- **SUPPLIED DATA**

*** Block opens ***

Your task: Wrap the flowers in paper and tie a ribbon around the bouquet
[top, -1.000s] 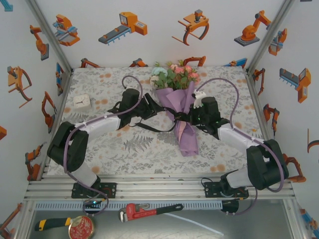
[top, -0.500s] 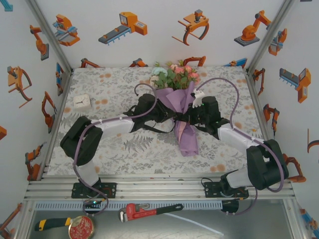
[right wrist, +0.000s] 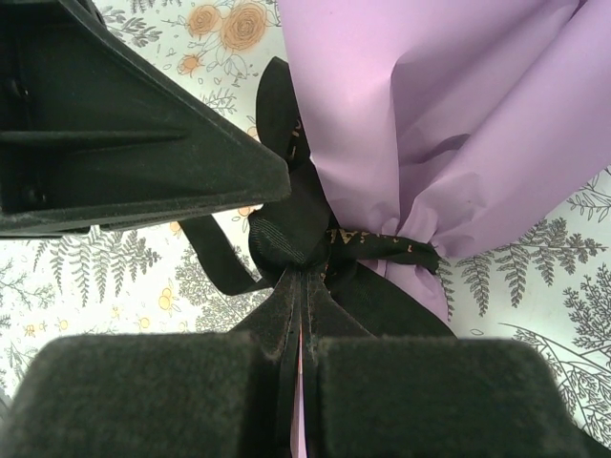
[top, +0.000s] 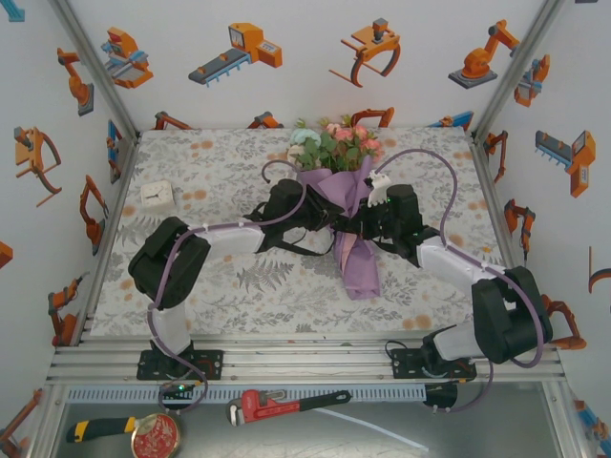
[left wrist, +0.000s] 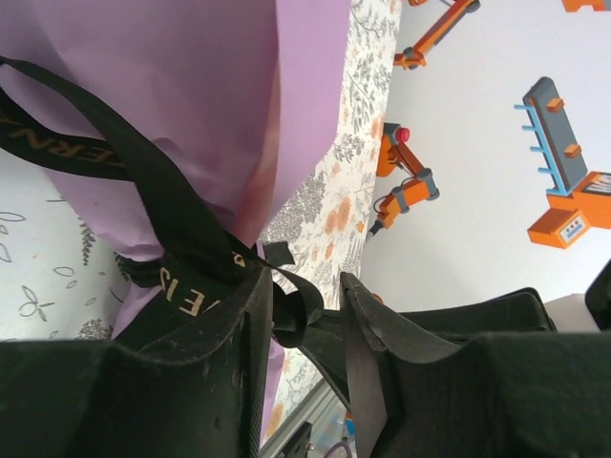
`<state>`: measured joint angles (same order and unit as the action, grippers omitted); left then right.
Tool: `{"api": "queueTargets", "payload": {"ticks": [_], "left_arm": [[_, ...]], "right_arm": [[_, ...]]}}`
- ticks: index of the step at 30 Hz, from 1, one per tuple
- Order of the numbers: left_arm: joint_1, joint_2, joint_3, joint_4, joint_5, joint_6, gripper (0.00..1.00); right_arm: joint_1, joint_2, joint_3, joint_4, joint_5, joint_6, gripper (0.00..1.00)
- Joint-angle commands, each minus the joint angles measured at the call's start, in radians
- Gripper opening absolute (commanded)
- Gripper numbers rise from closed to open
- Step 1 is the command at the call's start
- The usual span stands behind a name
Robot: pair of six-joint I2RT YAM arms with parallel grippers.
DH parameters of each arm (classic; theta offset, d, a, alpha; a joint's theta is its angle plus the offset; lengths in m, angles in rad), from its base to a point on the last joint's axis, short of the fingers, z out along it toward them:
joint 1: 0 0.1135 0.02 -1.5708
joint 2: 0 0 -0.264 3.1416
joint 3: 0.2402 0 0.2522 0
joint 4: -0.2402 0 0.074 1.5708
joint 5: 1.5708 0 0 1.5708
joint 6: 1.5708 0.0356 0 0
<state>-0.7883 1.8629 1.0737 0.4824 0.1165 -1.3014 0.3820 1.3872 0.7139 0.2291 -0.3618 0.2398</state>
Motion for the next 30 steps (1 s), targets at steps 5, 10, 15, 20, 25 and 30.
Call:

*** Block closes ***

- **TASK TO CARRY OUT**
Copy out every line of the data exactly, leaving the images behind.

- **REPLY**
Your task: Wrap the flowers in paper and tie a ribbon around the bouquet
[top, -1.000s] 
[top, -0.500s] 
[right wrist, +0.000s] 
[top, +0.000s] 
[left wrist, +0.000s] 
`<state>`: measured joint angles (same order and unit as the action, grippers omitted); left then right.
Tool: `{"api": "queueTargets", "payload": {"ticks": [_], "left_arm": [[_, ...]], "right_arm": [[_, ...]]}}`
- ticks: index of the step at 30 Hz, from 1, one per tuple
- Order of the numbers: left_arm: joint_1, joint_2, joint_3, joint_4, joint_5, joint_6, gripper (0.00..1.00); right_arm: joint_1, joint_2, joint_3, joint_4, joint_5, joint_6, gripper (0.00..1.00)
- Joint-angle commands, each minus the joint angles measured at the call's start, in radians
- Gripper opening absolute (commanded)
- Gripper numbers rise from closed to open
- Step 1 is the command at the call's start
- The usual span stands behind a name
Robot: pair of six-joint I2RT YAM arms with parallel grippers.
DH parameters of each arm (classic; theta offset, d, a, alpha; a joint's theta is its angle plus the offset; lengths in m, angles in rad), from its base to a point on the last joint's axis, short of the fingers, z out along it toward them:
joint 1: 0 0.1135 0.02 -1.5708
joint 2: 0 0 -0.264 3.1416
joint 3: 0.2402 0 0.2522 0
joint 4: -0.2402 0 0.074 1.5708
joint 5: 1.5708 0 0 1.5708
joint 6: 1.5708 0.0356 0 0
<state>-0.7883 1.8629 1.0737 0.4824 0.1165 -1.3014 0.3820 1.3872 0.7139 0.2291 -0.3618 0.2398</state>
Motion for the next 30 steps (1 s), targets at steps 5, 10, 15, 20, 25 and 30.
Call:

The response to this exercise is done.